The segmentation module follows a layered architecture:

Base Layer (base.py): Abstract BaseSegmenter class defining the common interface
Unified Layer (unified.py): Concrete implementations for each modality/task combination
Specialized Layers: Modality-specific submodules with custom models and algorithms - segmentation_sxt/: SXT-specific U-Net models - segmentation_sim_wfm/: SIM/WFM ERNet and other models - segmentation_et/: Cryo-ET filament and membrane detection

Key Components

BaseSegmenter Class

class ipa.processing.segmentation.BaseSegmenter(modality: str, task: str, device: str | None = None)[source]

Bases: ABC

Abstract base class for all segmentation methods.
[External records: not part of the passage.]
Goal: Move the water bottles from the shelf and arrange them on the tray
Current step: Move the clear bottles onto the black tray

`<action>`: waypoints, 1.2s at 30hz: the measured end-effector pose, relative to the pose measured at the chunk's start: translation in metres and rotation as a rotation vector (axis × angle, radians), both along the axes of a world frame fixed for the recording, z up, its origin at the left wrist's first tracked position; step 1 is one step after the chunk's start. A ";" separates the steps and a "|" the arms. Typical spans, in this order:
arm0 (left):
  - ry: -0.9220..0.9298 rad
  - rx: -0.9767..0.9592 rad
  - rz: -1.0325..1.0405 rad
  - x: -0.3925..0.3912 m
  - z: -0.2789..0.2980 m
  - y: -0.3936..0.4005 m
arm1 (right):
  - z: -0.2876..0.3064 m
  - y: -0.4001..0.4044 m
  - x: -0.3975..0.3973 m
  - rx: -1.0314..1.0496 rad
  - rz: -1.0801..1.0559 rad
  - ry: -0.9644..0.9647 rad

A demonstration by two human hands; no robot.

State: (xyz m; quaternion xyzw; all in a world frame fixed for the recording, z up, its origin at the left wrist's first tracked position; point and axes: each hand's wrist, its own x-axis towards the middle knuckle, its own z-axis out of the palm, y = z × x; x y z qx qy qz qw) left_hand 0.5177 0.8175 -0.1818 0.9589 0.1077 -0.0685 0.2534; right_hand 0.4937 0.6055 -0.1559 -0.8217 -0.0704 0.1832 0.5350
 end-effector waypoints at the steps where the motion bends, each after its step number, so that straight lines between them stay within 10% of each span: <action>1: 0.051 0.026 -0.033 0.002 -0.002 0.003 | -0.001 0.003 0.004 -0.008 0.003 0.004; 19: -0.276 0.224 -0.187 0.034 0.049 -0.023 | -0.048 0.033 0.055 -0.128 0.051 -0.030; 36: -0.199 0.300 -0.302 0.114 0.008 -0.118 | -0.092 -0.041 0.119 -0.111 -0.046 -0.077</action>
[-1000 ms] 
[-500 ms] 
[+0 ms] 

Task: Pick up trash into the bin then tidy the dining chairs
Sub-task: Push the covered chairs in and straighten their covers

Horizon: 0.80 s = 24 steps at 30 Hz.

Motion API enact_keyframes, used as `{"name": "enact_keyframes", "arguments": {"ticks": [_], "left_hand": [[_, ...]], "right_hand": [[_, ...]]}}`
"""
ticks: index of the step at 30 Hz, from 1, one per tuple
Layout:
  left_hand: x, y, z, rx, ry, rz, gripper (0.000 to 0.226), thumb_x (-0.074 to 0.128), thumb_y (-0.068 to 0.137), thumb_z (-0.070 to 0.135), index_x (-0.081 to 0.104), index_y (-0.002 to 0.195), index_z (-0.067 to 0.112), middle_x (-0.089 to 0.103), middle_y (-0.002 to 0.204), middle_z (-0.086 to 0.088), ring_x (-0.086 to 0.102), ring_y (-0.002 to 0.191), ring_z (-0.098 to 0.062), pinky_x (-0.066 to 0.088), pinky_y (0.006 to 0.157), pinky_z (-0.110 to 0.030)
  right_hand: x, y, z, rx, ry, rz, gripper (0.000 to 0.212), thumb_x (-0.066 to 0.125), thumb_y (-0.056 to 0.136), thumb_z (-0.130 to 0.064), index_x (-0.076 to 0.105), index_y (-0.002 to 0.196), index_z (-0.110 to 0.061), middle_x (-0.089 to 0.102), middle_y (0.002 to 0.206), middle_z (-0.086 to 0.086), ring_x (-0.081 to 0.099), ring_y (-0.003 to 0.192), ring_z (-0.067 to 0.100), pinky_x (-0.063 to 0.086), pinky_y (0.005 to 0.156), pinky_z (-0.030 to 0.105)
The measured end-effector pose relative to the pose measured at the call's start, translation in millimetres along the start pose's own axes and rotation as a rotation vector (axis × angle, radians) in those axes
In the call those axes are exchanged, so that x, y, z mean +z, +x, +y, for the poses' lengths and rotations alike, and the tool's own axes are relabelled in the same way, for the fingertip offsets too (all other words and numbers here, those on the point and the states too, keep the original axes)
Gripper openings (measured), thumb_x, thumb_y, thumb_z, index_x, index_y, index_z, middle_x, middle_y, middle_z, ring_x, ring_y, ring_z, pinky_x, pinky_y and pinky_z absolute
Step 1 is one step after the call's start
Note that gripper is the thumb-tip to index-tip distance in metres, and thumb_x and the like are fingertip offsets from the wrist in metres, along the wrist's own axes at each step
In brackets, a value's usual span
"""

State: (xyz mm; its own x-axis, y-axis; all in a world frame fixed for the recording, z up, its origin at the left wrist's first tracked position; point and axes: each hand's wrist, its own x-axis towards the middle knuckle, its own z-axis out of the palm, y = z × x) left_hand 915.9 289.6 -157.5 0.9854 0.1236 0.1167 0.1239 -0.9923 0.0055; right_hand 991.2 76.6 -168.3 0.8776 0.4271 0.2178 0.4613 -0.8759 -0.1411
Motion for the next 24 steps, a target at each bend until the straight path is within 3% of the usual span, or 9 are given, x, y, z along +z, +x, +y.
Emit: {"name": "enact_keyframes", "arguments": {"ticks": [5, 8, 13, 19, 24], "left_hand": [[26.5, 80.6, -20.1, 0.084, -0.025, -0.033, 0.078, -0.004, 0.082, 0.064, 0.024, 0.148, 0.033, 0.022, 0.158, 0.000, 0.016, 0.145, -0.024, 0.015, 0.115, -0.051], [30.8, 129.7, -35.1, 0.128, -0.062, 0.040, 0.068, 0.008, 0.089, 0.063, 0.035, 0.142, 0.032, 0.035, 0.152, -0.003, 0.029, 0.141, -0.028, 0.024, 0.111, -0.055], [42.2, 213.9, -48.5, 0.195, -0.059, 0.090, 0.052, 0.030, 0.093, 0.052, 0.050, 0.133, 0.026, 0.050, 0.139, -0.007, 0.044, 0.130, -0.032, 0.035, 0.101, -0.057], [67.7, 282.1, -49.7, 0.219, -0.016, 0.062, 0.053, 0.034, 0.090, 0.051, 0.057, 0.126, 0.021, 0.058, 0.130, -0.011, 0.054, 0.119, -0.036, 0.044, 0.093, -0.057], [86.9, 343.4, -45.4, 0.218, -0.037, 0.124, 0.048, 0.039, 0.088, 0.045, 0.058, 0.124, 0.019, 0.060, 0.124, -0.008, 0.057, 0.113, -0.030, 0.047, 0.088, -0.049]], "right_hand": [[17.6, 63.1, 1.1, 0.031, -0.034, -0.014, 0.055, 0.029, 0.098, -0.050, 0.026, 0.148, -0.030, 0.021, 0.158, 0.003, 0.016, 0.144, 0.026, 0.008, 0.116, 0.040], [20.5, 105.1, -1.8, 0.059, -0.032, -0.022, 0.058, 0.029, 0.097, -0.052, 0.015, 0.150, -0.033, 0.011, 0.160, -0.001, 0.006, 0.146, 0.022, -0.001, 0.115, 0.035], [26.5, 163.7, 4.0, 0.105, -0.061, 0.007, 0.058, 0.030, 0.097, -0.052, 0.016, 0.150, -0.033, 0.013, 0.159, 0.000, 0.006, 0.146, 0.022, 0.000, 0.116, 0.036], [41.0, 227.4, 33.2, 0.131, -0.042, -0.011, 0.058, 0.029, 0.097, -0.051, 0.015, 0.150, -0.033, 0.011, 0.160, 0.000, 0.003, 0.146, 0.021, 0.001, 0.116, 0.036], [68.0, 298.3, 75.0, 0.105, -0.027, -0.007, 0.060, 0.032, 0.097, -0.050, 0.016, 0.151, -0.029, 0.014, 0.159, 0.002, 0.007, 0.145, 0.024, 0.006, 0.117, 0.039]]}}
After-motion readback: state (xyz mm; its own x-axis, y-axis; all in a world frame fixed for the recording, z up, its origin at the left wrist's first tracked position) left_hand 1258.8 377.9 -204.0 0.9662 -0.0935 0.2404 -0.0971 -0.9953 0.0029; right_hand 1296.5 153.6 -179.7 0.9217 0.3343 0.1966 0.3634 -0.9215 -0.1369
get_info() → Dict[str, str][source]: Get segmenter information.

load_model(path: str | None = None, **kwargs)[source]

Load trained model from file.

Parameters:

path – Path to the saved model. If None, uses default path if available.
**kwargs – Additional parameters for model loading

abstract predict(data: ndarray, **kwargs) → ndarray[source]

Predict segmentation mask.

Parameters:: data – Input image/volume data
Returns:: Segmentation mask (numpy array)

save_model(path: str)[source]

Save trained model to file.

Parameters:: path – Path to save the model

train(train_data: Any, val_data: Any | None = None, **kwargs)[source]

Train the segmentation model (optional).

Parameters:

train_data – Training data
val_data – Optional validation data
**kwargs – Training parameters

Unified Segmenter Classes

The following segmenter classes are available in ipa.processing.segmentation.unified:

SXT Segmenters: - SXTCellSegmenter - Cell and nucleus segmentation (U-Net, 3-class) - SXTMitoSegmenter - Mitochondria segmentation (U-Net) - SXTISGSegmenter - Insulin secretory granule segmentation (U-Net) - SXTISGMaskRCNNSegmenter - ISG instance segmentation (Mask R-CNN) [Training in progress]

SIM/WFM Segmenters: - SIMERSegmenter - Endoplasmic reticulum segmentation (ERNet) - SIMMitoSegmenter - Mitochondria segmentation - WFMSegmenter - General widefield segmentation

Cryo-ET Segmenters: - ETFilamentSegmenter - Actin/microtubule filament detection - ETMembraneSegmenter - Membrane surface segmentation

Model Architecture and Methods

This section provides detailed information about the deep learning models and algorithms used in each segmentation task.

SXT Segmentation Models

SXT Cell & Nucleus Segmentation (SXTCellSegmenter)

Model Architecture: U-Net with dropout
Input: 2D slices from 3D SXT volumes (resized to 288×480)
Output: 3-class segmentation (background, membrane, nucleus)
Preprocessing: - Normalization to [0, 255] uint8 - Resize to (288, 480) using nearest-neighbor interpolation - Standard normalization: (x / 255.0 - 0.456) / 0.224
Postprocessing: Slice-by-slice prediction, assembled into 3D volume
Training Data: PBC Consortium pancreatic β-cell SXT datasets
Model File: models/sxt/cell_nucleus_unet_best.pth

SXT Mitochondria Segmentation (SXTMitoSegmenter)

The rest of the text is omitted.